Woodland in Somerset, England

Postlebury Wood is an 87 hectare biological Site of Special Scientific Interest south of Trudoxhill in Somerset, notified in 1987.

Postlebury Wood is a large and relatively undisturbed woodland with the first records of the woodland being from documents dated 1182, shortly after which it was incorporated in the Royal Forest of Selwood, and has been coppiced and has been used for charcoal production in the past.

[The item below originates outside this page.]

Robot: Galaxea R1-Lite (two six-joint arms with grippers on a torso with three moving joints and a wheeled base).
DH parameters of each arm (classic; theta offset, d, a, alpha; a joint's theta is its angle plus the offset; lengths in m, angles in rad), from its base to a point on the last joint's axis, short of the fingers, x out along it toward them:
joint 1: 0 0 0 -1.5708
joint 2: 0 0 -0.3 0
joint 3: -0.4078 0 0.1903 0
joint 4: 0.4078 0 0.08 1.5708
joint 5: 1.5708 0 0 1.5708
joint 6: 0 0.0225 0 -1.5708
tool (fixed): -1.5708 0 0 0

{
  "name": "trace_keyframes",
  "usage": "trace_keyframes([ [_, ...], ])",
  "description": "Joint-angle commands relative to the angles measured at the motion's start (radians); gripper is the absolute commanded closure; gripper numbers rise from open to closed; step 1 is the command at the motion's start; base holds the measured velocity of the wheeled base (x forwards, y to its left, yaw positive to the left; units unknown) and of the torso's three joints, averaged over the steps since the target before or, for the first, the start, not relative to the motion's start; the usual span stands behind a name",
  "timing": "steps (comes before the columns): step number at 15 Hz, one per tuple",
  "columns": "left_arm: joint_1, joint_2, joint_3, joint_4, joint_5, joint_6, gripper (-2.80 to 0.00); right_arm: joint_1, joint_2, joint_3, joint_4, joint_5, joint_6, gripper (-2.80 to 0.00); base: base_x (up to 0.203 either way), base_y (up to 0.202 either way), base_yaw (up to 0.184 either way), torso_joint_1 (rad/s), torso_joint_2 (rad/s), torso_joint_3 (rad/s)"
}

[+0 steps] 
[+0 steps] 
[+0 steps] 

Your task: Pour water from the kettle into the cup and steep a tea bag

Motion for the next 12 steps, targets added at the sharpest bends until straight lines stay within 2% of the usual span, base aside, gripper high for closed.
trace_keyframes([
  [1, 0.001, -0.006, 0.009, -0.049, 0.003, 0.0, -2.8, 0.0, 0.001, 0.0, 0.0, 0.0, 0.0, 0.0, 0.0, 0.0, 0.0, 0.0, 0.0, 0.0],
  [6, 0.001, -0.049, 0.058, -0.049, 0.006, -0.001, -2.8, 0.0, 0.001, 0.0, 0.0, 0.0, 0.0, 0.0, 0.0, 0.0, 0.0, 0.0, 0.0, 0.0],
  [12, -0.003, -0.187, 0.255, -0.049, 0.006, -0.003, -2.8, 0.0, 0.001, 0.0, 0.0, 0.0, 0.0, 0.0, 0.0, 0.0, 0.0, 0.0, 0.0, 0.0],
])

The wood is largely composed of Oak (Quercus robur), Ash (Fraxinus excelsior) and Hazel (Corylus avellana). The ground flora is well developed, ranging from communities of Bluebell (Hyacinthoides non-scripta), Bracken (Pteridium aquilinum), Foxglove (Digitalis purpurea) and Wood Sorrel (Oxalis acetosella). Plants of particular interest include Solomon's Seal (Polygonatum multiflorum), Greater Butterfly Orchid (Platanthera chlorantha), Bird's Nest Orchid (Neottia nidus-avis), Broad-leaved Helleborine (Epipactis helleborine) and Autumn Crocus (Colchicum autumnale).

Postlebury Wood supports large populations of homostyle Primroses, a plant found in only one area outside south-east Somerset. These plants, which are unique in that they represent a self-fertile form of a normally self-sterile species, are of international
significance in providing opportunities for genetic studies.